◆ **Exercise description**: Below is some data. Retype exactly the lines starting at the one with "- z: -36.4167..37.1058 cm" and ending at the one with "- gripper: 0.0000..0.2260".

◆ **Input data**:
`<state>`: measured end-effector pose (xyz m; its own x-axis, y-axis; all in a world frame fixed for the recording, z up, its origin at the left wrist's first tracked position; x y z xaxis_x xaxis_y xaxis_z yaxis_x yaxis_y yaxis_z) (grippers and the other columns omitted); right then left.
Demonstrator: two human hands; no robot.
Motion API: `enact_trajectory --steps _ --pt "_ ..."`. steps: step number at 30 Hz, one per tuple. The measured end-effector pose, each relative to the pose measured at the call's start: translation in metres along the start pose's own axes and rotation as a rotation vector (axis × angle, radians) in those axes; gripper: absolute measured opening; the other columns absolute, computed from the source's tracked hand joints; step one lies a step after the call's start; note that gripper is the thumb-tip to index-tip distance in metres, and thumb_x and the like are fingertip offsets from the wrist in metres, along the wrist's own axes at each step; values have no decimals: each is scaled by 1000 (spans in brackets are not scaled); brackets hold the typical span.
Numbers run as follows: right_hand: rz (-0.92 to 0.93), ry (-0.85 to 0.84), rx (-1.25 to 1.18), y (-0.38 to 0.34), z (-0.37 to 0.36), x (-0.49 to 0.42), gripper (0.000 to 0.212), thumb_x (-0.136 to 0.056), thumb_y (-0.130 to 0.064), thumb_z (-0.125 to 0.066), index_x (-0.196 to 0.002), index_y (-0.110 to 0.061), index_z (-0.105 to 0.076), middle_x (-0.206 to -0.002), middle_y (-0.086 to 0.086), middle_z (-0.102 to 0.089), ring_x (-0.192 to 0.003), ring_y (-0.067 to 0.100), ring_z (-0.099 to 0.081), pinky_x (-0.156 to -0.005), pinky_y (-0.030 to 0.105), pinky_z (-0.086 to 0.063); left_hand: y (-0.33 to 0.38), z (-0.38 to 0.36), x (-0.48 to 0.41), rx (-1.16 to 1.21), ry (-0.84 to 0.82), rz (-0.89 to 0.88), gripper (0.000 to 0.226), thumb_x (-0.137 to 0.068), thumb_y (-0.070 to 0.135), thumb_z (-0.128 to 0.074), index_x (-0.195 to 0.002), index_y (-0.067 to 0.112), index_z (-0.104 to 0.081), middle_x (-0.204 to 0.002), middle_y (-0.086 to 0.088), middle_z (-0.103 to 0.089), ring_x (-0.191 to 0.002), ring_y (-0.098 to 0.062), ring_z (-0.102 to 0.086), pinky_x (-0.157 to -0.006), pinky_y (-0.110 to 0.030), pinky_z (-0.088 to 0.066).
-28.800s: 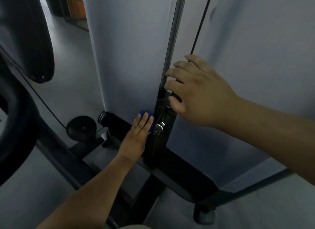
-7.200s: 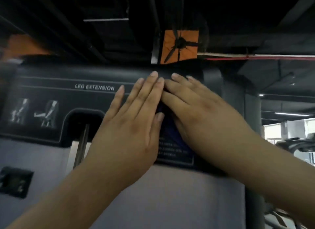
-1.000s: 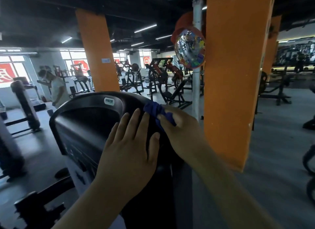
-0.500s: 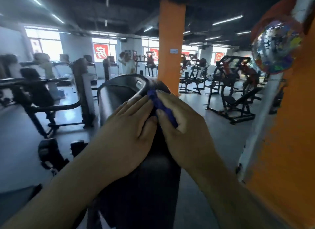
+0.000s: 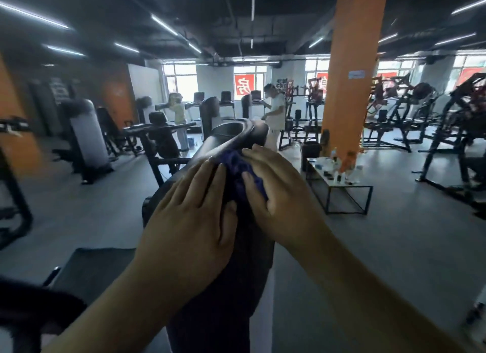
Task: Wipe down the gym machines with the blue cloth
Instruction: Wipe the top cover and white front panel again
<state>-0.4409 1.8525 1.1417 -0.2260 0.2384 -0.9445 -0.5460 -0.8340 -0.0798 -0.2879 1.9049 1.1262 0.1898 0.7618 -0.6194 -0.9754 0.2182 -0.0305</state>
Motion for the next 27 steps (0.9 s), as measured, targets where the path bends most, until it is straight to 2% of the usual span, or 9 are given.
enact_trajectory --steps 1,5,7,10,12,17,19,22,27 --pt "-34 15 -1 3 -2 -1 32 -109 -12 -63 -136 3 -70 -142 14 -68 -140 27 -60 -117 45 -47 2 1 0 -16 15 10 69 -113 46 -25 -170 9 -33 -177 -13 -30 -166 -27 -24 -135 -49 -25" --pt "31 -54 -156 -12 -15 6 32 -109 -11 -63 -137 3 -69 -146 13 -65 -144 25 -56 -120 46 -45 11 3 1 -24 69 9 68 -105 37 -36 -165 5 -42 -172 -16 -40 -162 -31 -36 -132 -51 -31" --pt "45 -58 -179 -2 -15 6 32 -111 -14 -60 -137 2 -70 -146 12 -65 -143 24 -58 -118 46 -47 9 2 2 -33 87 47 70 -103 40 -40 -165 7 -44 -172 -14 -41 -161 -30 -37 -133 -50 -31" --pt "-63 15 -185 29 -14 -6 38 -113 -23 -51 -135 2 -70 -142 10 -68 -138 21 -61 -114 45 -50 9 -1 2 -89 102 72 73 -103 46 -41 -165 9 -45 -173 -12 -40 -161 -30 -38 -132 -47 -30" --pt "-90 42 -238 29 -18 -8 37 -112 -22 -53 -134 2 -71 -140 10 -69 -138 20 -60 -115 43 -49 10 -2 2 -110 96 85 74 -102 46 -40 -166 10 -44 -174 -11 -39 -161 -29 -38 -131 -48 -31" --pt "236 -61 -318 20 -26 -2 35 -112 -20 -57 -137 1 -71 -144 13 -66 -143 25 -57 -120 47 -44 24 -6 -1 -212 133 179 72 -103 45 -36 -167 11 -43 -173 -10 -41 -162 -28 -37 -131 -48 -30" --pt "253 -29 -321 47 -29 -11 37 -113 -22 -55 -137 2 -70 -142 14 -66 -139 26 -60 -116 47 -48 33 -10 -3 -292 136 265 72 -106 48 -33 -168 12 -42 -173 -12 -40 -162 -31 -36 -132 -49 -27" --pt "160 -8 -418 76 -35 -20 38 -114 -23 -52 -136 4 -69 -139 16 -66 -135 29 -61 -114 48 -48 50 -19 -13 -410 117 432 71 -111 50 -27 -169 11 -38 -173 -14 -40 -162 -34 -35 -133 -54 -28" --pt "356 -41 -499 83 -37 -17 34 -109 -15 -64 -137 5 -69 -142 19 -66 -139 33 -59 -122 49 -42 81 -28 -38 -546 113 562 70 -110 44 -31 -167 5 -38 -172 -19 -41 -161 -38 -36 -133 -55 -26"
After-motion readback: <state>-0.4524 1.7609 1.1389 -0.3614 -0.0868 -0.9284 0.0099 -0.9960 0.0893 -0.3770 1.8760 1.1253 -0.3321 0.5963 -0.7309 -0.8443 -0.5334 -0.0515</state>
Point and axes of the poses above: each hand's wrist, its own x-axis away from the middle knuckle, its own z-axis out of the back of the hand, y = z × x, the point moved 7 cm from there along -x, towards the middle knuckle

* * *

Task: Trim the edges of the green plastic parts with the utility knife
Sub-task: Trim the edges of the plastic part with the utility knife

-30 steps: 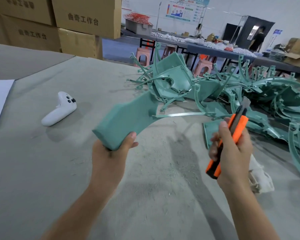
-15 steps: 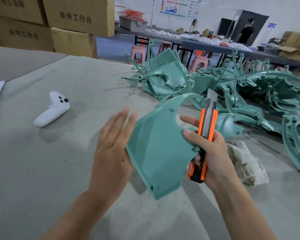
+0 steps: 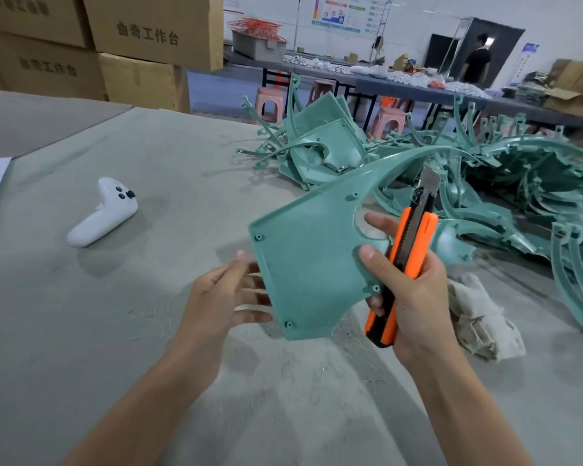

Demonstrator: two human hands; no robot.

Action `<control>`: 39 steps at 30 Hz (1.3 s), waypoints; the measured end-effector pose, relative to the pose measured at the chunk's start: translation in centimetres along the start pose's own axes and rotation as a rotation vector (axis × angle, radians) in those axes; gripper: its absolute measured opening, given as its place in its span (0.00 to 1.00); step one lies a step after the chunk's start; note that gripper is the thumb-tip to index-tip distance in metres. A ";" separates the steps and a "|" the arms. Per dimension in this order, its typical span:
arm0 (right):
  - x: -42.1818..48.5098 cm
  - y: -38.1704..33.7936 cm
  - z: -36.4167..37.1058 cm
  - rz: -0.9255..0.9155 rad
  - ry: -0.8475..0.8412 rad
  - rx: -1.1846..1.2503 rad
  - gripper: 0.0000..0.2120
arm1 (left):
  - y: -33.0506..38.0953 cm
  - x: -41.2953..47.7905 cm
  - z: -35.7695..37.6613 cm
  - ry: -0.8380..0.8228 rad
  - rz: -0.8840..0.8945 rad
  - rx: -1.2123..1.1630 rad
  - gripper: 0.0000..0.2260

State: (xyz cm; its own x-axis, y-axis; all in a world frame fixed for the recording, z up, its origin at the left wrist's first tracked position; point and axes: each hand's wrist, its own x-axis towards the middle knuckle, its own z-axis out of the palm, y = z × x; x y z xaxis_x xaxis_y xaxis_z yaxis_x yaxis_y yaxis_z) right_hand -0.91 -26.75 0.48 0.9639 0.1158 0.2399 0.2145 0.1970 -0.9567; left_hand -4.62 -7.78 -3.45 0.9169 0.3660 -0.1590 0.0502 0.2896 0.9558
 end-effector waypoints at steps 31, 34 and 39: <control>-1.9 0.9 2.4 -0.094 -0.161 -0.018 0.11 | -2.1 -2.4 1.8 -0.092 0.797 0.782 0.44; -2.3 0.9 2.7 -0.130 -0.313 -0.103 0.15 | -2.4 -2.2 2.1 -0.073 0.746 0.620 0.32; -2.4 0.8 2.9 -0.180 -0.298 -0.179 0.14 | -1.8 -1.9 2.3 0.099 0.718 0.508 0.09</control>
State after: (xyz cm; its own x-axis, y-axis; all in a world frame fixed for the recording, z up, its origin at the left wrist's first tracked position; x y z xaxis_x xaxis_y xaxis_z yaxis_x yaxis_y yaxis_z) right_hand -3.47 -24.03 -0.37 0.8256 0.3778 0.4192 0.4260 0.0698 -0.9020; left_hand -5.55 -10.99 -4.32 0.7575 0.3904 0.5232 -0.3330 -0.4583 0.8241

◆ **Result of this exercise**:
  - z: -36.4167..37.1058 cm
  - rz: -0.9255..0.9155 rad
  - ry: -0.8475..0.8412 rad
  - rx: -1.1846..1.2503 rad
  - gripper: 0.0000..0.2120
arm1 (left):
  - y: -33.0506..38.0953 cm
  - x: -41.2953..47.7905 cm
  - z: -35.7695..37.6613 cm
  - ry: -0.8380..0.8228 rad
  - rz: -0.8840..0.8945 rad
  - rx: -1.2123..1.1630 rad
  - gripper: 0.0000..0.2260

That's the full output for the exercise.